Pierre Part angler reels in Leeville leopard red





If the International Grand Isle Tarpon rodeo had a category for most spots on a redfish, Sally Chapman Mabile likely would have been the 2017 winner in a landslide.
Mabile and her husband Todd were enjoying the rodeo festivities and went fishing for a fun trip out of Leeville Friday morning south of Hackberry Bay in the couple’s 22-foot Blue Wave.
She was using dead shrimp about 18 inches under a popping cork working along the bank around 9 a.m. when lightning struck.
“On that particular spot, as soon as I dropped it and it hit the water, the cork took off,” said Mabile, who lives in Pierre Part and works as a CSR for Dow Chemical in Plaquemine. “Honestly, when we got it in the boat, I thought it was a red, and then I saw all the specks and said, ‘Well, maybe it’s a speck.’

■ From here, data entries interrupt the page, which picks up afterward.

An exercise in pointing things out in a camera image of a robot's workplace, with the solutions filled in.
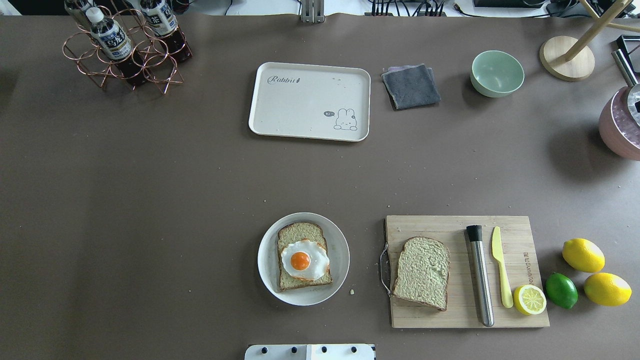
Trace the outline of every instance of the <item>green bowl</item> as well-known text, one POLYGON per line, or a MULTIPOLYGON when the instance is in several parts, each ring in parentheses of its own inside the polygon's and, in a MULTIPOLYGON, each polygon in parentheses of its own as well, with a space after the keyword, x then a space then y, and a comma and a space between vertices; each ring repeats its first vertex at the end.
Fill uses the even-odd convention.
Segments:
POLYGON ((484 96, 507 96, 518 90, 523 82, 522 65, 504 51, 485 51, 471 64, 471 83, 484 96))

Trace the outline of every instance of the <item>cutting board handle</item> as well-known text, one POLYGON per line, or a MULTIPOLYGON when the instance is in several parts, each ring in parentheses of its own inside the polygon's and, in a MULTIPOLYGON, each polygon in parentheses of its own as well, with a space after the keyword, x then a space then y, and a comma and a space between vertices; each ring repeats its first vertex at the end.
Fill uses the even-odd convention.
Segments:
POLYGON ((385 287, 385 289, 387 289, 387 295, 389 295, 389 297, 391 297, 391 289, 389 289, 391 287, 391 278, 389 279, 389 286, 387 286, 387 284, 385 283, 385 278, 384 278, 384 268, 383 268, 383 264, 388 264, 388 274, 391 274, 391 262, 389 261, 389 243, 385 242, 385 248, 382 249, 382 253, 380 254, 380 262, 378 262, 378 264, 380 264, 380 282, 382 282, 382 286, 385 287), (386 262, 382 262, 382 258, 384 257, 384 255, 387 255, 387 261, 386 262))

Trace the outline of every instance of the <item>wooden base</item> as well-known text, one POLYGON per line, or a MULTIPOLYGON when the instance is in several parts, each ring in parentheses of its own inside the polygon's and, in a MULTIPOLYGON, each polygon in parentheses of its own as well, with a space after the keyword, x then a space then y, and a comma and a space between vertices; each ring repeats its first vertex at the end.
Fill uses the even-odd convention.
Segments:
POLYGON ((563 56, 578 39, 572 37, 554 37, 540 47, 540 61, 553 76, 565 81, 580 81, 591 75, 595 68, 595 57, 589 47, 584 47, 572 60, 565 61, 563 56))

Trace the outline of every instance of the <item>fried egg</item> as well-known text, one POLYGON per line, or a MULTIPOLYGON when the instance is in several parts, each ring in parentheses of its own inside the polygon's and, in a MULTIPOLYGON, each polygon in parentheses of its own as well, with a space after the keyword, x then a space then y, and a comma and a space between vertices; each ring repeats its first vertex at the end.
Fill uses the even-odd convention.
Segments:
POLYGON ((289 244, 282 250, 281 258, 284 270, 299 280, 318 280, 329 270, 326 250, 308 238, 289 244))

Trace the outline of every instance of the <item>egg yolk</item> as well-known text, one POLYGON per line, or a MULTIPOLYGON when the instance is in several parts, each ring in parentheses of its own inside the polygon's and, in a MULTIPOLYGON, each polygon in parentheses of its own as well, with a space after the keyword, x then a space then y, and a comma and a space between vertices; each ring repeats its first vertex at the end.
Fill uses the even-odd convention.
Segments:
POLYGON ((304 270, 311 264, 311 259, 306 252, 298 251, 291 256, 291 266, 296 270, 304 270))

“And as I held it up, we saw it really was a red. It was pretty exciting. Honestly, we didn’t know it was anything special at the time until we started showing it to other people in the area …. Our plan was just to clean it and eat it until they told us it was something rare.”

Rare, indeed. 
The red may have measured only 18 inches and wasn’t particularly bronze, but it appears to have hundreds — upon hundreds — of spots. 
Exactly how many is really anyone’s guess at this point.
“I tried counting but there’s no way to do it,” she explained. “I have no idea how to count them because a lot of them are connected, especially at the top near the head. It’s almost like you’re looking at white spots — everything is black with white spots instead of white with black spots. 
“Even counting just a few at the end of the tail, there was like 50 in an inch. There’s just no way to count them all.”
Dr. Kyle Piller, a fish geneticist at Southeastern University in Hammond, has told LouisianaSportsman.com in past leopard encounters that the redfish’s unique spots are likely the result of its parents both having a recessive pigmentation trait.
Since the fish avoided the fillet knife, Mabile said they now plan to get it mounted to commemorate her special catch. She’s just sorry there wasn’t a suitable rodeo category for her speckled leopard red.
“I had asked a friend if there was a category for most spots on a redfish,” she said with a chuckle. “Because I think I would have had it.”